Em resposta, o Governo de Macau definiu que a quarentena seria cumprida em hotéis, por si designados. Começou-se pelos 14 dias. Mas, citando a imprensa local, devido à nova estirpe com origem no Reino Unido de mais fácil propagação, o governo do território decidiu estender por mais 7 dias, perfazendo um total de 21 dias. Medida aplicada a pessoas que permaneceram, nos últimos 21 dias, em territórios de alto risco. Portugal é, como se compreende, considerado de alto risco.
O sistema é fácil de perceber. Chegamos, com um teste negativo, e depois de preencher toda a documentação de que concordamos cumprir quarentena, somos encaminhados para um novo teste.
Uma voltinha pela cidade de autocarro, paragem no hospital, zaragatoa pelo nariz e seguimos para o hotel que a sorte nos ditou. Entretanto é possível escolher dois hotéis que não foram designados pelo Governo mas que estão abertos a pessoas que queiram cumprir quarentena. Os preços duplicam.
A alimentação está incluída. Num sistema de pequeno-almoço, almoço e jantar deixados à porta às 8h, 12h e 18h, respectivamente. Não existem grandes opções. Há uma frase da minha mãe, que me dizia quando era pequena e esquisita, que retrata bem a situação. “Comes o que há”. Mas uma vez que sou doente celíaca, o processo é um bocadinho mais difícil. Mas tudo se resolve, até porque, todos os dias, amigos e familiares podem ir deixar aquilo que precises entre as 17h e as 19h. Deixam na recepção e alguém nos deixa à porta do quarto. O processo inverso só acontece se forem medicamentos ou documentos urgentes.
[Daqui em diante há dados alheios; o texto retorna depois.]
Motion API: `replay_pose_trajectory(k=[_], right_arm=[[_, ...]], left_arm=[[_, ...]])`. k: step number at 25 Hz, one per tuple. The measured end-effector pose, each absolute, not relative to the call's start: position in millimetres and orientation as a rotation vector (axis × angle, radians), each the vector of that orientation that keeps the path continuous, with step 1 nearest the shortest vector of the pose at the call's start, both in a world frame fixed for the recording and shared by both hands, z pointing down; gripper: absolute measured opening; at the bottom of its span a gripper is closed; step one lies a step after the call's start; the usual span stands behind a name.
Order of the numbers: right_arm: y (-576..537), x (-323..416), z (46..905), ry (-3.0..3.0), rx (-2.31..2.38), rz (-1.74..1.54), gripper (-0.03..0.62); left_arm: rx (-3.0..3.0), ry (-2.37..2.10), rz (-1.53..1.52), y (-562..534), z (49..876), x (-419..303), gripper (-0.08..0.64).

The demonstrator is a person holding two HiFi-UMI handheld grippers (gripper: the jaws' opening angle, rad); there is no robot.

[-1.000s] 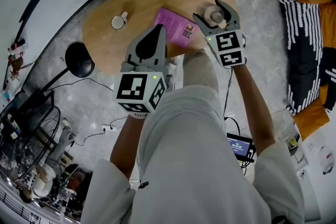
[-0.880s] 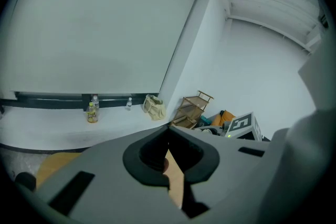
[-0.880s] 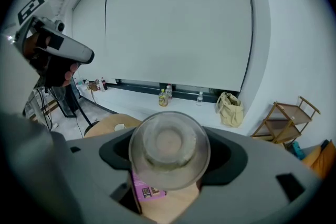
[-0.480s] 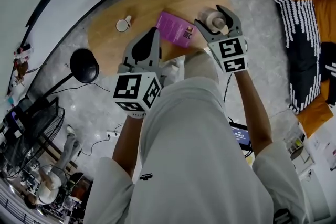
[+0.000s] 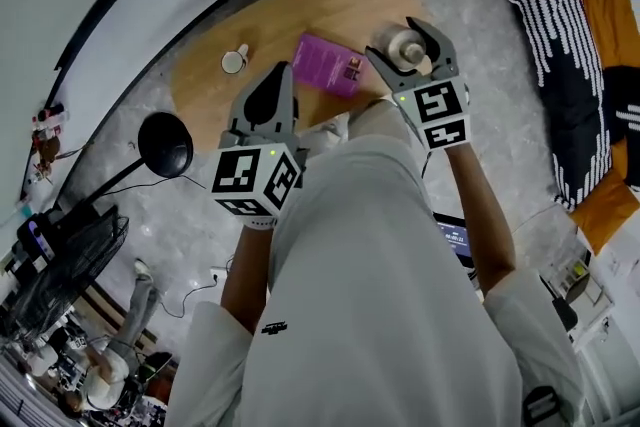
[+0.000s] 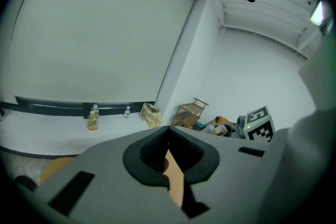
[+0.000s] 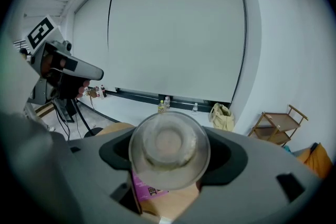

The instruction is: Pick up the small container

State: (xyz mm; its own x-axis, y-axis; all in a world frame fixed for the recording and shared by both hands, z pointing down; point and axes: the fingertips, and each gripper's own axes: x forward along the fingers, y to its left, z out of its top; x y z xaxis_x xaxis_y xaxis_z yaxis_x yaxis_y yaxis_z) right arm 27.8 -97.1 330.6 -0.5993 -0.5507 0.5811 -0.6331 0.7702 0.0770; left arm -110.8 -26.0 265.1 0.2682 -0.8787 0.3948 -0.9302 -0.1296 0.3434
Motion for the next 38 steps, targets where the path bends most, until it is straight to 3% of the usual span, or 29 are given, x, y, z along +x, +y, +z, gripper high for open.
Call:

É-nos medida a temperatura duas vezes ao dia, entre as 10h e as 11h, e mais tarde, entre as 20h e as 21h. Há hotéis que disponibilizam um termómetro para que essa função seja feita por nós. Aleatoriamente vão-nos ligando para perguntar os valores. Eu não me importo que todos os dias me batam à porta, antes pelo contrário, é o auge da minha vida social.
A limpeza do quarto compete, obviamente, ao “hóspede”. A cada sete dias são deixados (à porta) novos lençóis, toalhas e sacos do lixo. O lixo é recolhido três vezes ao dia. Também no sistema de saco bem fechado e deixado, por nós, à porta.
Ao sétimo dia é feito um novo teste. Foi ontem. Pedem para te encostares à parede, joelhos fletidos, nariz para cima e zaragatoa. A coisa repete-se ao 14º e 20º dias. Uma vez por outra, o telefone toca para te perguntarem se tens algum sintoma.
É proibida a saída do quarto. As janelas, como já tive oportunidade de referir, estão trancadas. É impossível abri-las. E no canto da secretária é disponibilizada uma folha de contactos para apoio psicológico.
Todos cumprem. É lei. Até porque a alternativa é não entrar no território. Em resposta à pergunta “como é que consegues?”. Consigo por duas razões. Porque a minha vida está do outro lado da porta, o meu trabalho, os meus amigos, a minha rotina. E porque este foi o caminho, mais ou menos certo, que alguém encontrou para, quero acreditar, proteger a comunidade. E tem funcionado.
Se custa? Sim, percebo a violência física e psicológica desta maratona. Se percebo que há coisas que não fazem sentido, como trancar as janelas ou até os 21 dias? Ou ter as fronteiras fechadas para outros que não residentes? Sem dúvida. Mas não me importo de a cumprir. Tento não fazer birra, nem maldizer o mundo. Menos quando, por descuido, me contaminam a comida com gluten.
Como? Agarrando-me à ideia de que é pelo bem comum. Tal como fiz nos 8 dias que estive em Portugal e me privei de estar com quem queria estar, de abraçar quem gostaria de abraçar de, sequer, entrar em casa da minha família. Porque se há coisa que não me falta é a esperança. A esperança de que tudo isto, um dia, bem próximo, terminará.